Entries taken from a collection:
=======

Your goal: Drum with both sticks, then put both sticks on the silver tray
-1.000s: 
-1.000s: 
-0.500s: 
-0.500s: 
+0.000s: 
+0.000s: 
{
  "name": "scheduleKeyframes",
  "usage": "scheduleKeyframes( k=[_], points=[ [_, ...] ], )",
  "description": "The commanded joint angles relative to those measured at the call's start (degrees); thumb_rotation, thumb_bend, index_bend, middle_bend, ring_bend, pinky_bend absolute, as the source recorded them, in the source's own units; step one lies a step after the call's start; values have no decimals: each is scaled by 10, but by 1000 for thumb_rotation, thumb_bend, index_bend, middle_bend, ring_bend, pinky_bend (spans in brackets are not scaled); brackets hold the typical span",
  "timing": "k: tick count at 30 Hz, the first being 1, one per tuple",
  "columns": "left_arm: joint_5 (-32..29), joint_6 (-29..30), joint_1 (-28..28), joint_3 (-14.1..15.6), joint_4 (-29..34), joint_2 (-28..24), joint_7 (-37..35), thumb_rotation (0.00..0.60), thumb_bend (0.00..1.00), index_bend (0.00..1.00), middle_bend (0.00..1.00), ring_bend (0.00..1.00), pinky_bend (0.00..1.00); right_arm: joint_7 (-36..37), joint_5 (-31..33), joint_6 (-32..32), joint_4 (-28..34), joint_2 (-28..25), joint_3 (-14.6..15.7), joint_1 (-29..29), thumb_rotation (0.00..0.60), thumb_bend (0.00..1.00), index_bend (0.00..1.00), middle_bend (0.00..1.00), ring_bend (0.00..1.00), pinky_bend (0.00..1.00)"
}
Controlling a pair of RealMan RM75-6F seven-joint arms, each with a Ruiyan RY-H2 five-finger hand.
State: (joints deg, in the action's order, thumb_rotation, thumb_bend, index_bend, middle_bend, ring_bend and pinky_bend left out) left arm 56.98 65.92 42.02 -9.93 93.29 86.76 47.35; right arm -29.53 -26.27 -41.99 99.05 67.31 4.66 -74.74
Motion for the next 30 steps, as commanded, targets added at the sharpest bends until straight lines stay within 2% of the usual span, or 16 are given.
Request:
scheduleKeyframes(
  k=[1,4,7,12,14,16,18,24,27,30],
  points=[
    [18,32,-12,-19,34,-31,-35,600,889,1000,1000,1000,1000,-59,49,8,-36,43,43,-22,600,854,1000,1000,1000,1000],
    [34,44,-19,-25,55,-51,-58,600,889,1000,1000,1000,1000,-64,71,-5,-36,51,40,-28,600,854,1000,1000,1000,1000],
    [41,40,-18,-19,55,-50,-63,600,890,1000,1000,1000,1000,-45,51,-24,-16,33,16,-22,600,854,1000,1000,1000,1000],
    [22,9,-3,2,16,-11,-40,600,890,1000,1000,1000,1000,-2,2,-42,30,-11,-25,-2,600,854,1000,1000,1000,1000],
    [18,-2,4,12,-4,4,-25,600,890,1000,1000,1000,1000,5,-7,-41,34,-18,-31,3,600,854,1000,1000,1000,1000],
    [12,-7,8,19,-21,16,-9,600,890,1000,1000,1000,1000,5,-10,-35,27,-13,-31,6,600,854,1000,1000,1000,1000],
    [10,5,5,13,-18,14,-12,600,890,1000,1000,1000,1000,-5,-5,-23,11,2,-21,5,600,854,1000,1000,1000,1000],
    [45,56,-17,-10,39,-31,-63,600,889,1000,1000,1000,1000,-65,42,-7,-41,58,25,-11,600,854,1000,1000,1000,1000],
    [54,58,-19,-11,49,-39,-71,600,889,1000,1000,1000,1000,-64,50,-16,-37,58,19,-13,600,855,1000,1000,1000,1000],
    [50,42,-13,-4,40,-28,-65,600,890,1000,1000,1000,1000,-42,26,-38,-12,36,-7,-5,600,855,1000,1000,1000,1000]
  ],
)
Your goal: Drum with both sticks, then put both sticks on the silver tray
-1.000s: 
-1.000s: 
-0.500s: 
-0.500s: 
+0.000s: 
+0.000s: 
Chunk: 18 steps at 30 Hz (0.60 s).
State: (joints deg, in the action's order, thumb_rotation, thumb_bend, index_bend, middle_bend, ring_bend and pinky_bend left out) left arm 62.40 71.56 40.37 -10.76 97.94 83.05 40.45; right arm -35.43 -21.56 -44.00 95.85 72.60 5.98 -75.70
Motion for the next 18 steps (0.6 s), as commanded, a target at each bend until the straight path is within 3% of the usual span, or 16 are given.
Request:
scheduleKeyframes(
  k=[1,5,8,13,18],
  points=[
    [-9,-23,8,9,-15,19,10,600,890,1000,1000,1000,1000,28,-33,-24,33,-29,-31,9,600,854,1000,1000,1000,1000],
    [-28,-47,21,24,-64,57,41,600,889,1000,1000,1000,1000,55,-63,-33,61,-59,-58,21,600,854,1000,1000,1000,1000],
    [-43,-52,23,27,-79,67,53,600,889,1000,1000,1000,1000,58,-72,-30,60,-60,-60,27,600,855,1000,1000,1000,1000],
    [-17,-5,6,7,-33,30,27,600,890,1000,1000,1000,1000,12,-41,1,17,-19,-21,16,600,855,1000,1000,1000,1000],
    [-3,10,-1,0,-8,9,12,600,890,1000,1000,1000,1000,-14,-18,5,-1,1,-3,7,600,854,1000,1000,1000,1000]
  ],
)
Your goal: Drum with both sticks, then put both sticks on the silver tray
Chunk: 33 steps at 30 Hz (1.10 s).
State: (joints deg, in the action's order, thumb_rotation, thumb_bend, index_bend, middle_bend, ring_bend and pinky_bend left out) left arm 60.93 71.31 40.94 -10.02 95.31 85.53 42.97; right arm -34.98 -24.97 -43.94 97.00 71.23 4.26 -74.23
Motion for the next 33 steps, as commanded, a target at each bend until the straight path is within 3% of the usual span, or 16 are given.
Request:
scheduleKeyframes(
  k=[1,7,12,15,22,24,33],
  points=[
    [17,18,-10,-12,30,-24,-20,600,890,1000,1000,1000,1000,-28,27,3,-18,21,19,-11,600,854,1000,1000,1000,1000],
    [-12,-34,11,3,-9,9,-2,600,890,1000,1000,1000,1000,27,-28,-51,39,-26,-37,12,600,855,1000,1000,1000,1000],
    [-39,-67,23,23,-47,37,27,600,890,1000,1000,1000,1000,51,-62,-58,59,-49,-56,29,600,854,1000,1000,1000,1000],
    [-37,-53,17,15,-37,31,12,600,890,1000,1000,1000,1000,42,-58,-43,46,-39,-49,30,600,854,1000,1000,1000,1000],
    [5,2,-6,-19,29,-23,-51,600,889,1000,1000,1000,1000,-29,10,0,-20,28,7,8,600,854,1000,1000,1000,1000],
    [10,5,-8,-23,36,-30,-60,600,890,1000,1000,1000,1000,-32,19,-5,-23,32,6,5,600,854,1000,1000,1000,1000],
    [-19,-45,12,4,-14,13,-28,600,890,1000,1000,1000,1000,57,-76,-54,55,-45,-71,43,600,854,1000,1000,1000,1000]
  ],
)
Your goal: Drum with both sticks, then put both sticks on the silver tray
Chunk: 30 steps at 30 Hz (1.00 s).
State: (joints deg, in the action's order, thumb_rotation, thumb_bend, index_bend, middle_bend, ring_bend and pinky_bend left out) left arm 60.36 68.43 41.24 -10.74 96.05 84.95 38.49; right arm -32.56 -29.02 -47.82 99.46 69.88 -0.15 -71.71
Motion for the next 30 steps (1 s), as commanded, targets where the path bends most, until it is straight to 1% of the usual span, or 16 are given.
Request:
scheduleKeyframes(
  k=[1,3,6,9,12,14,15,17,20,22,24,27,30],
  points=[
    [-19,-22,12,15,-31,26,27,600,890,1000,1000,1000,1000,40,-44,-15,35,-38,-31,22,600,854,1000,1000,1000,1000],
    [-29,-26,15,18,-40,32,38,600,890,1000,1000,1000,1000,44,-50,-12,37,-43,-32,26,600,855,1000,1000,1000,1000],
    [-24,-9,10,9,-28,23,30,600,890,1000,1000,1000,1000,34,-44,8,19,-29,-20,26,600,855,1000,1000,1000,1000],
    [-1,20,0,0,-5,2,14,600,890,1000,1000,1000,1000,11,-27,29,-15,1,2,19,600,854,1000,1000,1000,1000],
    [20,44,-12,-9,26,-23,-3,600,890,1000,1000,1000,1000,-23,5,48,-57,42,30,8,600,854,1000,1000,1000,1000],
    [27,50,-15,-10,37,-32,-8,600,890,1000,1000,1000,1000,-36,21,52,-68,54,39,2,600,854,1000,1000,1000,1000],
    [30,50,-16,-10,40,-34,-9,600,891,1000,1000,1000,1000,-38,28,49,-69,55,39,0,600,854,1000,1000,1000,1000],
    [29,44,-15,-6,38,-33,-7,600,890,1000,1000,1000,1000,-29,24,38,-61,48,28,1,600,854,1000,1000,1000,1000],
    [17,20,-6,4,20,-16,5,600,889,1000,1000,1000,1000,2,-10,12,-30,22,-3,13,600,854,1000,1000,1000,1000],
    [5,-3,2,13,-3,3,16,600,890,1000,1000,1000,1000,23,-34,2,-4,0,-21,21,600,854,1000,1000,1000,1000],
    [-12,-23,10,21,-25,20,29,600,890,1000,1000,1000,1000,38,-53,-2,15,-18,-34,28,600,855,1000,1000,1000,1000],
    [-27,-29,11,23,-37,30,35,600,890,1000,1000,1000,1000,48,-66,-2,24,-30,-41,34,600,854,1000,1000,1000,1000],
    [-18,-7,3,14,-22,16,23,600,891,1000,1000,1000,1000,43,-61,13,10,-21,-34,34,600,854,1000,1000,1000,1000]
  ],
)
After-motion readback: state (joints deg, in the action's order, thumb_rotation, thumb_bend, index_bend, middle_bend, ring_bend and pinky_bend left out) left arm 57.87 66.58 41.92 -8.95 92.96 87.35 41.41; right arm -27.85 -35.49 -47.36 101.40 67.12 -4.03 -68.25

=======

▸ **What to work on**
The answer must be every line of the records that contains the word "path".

▸ **Expected answer**
Motion for the next 18 steps (0.6 s), as commanded, a target at each bend until the straight path is within 3% of the usual span, or 16 are given.
Motion for the next 33 steps, as commanded, a target at each bend until the straight path is within 3% of the usual span, or 16 are given.
Motion for the next 30 steps (1 s), as commanded, targets where the path bends most, until it is straight to 1% of the usual span, or 16 are given.

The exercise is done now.